Oh yes, we can understand that the disciples didn’t get it. I mean, we’ve lived with the Gospel our entire lives…but how much do we really understand the death and resurrection of Jesus? An do we ask our questions? That’s why we have Bible studies, to ask those questions, to wrestle with the things of God. It’s not about acquiring information, as if one day we’ll have to pass a test at the pearly gates! But deep-down we seem to have this fear that we’ll go to hell if we ask the wrong questions.
But just think what might have happened had the disciples realized what Jesus was offering them. In this private circle time, like little children, Jesus offered to share with the disciples these doubts about their place in His eyes and the big scheme of things.
Perhaps…perhaps had they asked their questions they would have come more quickly to learn how human greatness does not lay in one’s own power and the size of the splash he makes.
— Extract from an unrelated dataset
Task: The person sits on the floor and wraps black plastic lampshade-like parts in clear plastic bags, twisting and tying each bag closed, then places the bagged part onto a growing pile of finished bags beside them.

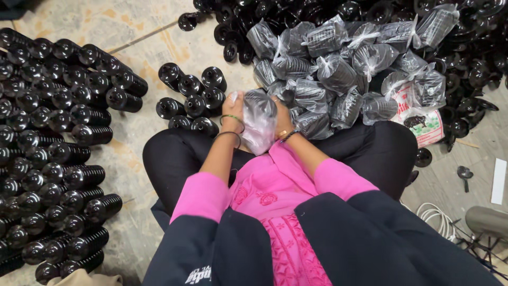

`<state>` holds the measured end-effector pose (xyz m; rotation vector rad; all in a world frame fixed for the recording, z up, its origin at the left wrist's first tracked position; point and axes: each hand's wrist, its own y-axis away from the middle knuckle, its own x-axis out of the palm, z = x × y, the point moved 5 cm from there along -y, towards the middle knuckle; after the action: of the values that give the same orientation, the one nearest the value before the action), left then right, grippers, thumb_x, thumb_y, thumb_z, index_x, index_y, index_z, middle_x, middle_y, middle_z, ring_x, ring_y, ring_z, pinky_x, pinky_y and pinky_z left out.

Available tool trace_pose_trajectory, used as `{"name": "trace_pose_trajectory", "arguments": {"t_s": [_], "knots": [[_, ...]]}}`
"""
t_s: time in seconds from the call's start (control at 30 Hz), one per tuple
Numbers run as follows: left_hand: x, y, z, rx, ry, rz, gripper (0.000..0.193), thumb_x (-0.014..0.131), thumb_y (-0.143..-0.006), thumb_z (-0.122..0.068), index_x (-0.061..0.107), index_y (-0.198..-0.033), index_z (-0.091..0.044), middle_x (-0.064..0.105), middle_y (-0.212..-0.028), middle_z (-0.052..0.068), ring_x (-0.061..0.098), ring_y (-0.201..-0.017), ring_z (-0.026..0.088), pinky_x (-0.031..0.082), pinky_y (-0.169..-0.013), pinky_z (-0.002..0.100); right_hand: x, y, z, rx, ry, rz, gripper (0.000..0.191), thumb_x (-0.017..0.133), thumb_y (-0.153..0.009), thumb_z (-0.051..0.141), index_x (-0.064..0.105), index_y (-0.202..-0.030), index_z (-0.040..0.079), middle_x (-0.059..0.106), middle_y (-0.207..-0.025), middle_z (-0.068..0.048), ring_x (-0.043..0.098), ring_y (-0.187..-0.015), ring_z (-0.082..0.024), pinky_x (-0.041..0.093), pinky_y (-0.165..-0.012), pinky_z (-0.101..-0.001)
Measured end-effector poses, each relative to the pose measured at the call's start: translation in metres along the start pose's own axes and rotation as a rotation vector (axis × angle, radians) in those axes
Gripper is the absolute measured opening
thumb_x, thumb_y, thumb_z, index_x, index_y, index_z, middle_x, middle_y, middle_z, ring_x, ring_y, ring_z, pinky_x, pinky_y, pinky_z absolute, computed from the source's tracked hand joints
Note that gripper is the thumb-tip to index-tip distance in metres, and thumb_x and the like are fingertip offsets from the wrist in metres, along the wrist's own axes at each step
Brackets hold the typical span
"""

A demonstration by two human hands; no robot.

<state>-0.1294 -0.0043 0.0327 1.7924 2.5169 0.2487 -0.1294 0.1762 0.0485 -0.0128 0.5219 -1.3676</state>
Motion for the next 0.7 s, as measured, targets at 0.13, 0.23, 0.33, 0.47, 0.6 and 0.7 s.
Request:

Greatness comes in the acts that ripple out from Jesus, to those who are furthest from Him….
Ah, but here’s the point. We don’t know the often-times tortured path which the Jesus butterfly effect is going to take. In God’s grace it required all the traumatic experience of Jesus’ death and resurrection before those disciples finally stood at Pentecost, in the power of the Holy Spirit, and did what Jesus had long before prepared them to do. And Judas never got there…
Still, all of those ripples…ripples which have spread to this very day in 2012…the ripples from Jesus can be seen here as He takes the Twelve aside. And that’s the difference between faith and motivational speakers. Motivational speakers are all about me, getting me to jump in and make a splash, send those ripples out. But faith is all about Jesus, all about God the Father. That’s how the ripples flow. So Jesus takes aside His disciples, puts them in His lap, so to speak, like little children, that they might receive Him, and in receiving Him receive the One who sent Him.
The what if’s which ripple out from all of this…well, that’s God’s business. But whenever Jesus puts anyone in His lap, as He does right here each week in worship, telling us the heart and mind of God the Father…oh, the possibilities that ripple from here…they are endless.
Who knows? Maybe one of you who hears Jesus today will give encouragement to someone else, who, in turn, will help another person who may be on the verge of giving up on the faith….
Or maybe a person who hears Jesus today will find the courage stand up to that bully this week (and not all bullies are confined to childhood; they can be found anywhere, at work, even at church), and in standing up to that bully in Christ not only are the bullied helped but perhaps even the bully. And even if you, like Jesus, get beat up for it, in Christ your “martyrdom” may inspire the next person, who….
Or…maybe a hearer today will be moved to do as simply as Jesus has done, and receive a little child…maybe volunteer to read to kids in our preschool or at the local library. And by what you say or do you shape the choices of a child who will grow up to discover…. Or maybe.…
The things we do this week—our actions, our decisions, our choices—will, in fact, ripple out with consequences foreseen and unforeseen, for good or for ill, for the lifting up or for the tearing down of our world. No, not simply because of us and what we do, like the motivational speakers always say. It’s what we do this week having sat here in Jesus’ lap, listening to Him, having been taken into His cross and resurrection, taken into the mind and heart of God…what we do in Christ, who did what He did in God the Father…that’s what will make a difference in the world.
Jesus took a little child…He took the Twelve…He takes you and me…“whoever receives this [little one],” He says, “receives Me. And whoever receives Me, receives not only Me, but also Him who sent Me.” Ripples and ripples and ripples because our lives have been so touched again this morning.
So what would you do, if I told you that what you do this week in Christ could change the world?